▸ ACTIVITY
One number is the full answer: how many lines in the records contain the word "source"?

[[ RAW DATA open ]]

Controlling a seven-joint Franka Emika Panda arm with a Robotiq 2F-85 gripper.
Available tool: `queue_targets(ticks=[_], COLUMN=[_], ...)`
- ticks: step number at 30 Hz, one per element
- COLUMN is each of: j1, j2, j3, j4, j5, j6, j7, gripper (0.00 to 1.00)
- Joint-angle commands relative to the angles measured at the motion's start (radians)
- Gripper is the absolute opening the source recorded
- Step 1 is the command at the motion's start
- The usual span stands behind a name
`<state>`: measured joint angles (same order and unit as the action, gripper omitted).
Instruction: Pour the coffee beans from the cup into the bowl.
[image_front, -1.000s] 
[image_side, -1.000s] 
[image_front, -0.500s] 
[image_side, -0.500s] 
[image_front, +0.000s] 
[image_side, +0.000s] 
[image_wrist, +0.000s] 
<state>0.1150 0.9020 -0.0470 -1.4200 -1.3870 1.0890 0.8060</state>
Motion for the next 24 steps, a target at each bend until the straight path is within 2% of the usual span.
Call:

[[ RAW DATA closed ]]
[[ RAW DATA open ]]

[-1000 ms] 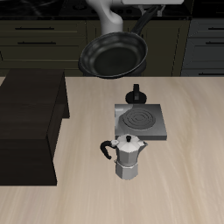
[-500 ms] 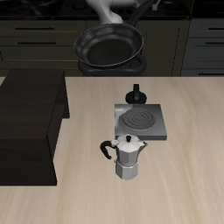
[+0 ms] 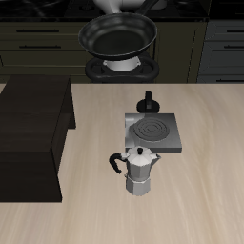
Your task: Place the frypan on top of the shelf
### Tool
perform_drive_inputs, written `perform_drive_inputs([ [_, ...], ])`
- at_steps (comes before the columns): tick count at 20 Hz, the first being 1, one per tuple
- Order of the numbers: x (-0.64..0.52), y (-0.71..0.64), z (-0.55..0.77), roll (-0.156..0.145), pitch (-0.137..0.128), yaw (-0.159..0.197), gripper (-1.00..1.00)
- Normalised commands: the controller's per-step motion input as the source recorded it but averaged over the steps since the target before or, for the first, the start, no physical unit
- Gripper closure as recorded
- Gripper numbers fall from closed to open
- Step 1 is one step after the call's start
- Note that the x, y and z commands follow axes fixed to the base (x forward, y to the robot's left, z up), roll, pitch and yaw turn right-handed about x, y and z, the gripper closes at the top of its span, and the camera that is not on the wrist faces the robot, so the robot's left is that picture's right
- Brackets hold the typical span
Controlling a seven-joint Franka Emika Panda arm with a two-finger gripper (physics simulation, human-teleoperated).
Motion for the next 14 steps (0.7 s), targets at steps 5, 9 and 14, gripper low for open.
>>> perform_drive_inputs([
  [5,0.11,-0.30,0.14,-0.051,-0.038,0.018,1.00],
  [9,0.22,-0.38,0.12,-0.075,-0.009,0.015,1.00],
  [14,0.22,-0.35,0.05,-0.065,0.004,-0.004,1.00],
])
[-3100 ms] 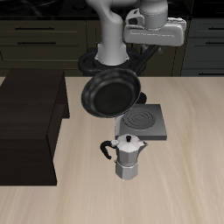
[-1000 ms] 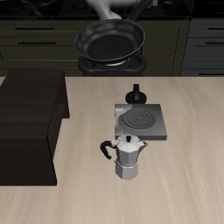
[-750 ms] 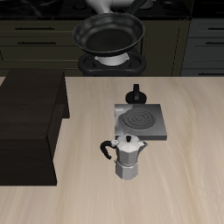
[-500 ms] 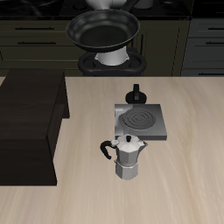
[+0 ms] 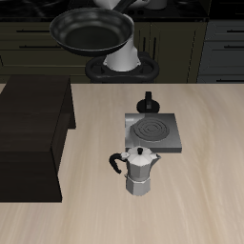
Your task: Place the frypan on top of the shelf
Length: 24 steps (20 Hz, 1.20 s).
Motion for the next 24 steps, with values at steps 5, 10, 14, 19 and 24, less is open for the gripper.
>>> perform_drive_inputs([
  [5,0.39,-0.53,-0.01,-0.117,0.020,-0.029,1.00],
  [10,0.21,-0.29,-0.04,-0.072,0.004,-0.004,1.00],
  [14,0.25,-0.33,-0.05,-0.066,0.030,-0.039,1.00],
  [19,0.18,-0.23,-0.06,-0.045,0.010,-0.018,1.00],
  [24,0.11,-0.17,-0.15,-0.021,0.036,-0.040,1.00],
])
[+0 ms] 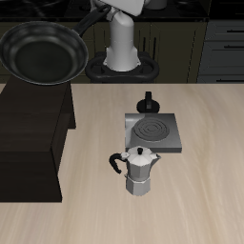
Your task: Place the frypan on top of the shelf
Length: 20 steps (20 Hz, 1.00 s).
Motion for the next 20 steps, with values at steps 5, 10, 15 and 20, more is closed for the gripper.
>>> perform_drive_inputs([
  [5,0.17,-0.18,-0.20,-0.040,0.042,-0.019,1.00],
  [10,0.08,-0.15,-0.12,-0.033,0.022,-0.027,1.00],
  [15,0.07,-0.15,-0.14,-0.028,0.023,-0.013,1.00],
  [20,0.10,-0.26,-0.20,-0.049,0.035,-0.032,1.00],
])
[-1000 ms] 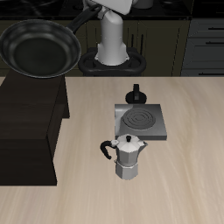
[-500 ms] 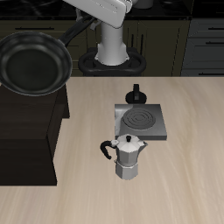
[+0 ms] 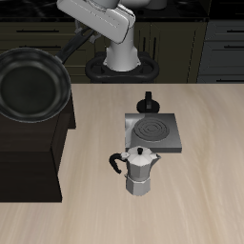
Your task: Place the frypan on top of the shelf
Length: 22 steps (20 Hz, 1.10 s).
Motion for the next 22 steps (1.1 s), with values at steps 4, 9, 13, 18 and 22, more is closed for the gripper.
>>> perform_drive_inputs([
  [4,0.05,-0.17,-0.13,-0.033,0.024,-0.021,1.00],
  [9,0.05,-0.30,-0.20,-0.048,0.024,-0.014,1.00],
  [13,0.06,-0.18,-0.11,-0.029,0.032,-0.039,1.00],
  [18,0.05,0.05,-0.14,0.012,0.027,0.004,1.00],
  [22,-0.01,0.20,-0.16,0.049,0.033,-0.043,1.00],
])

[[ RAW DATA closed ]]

▸ RESPONSE
2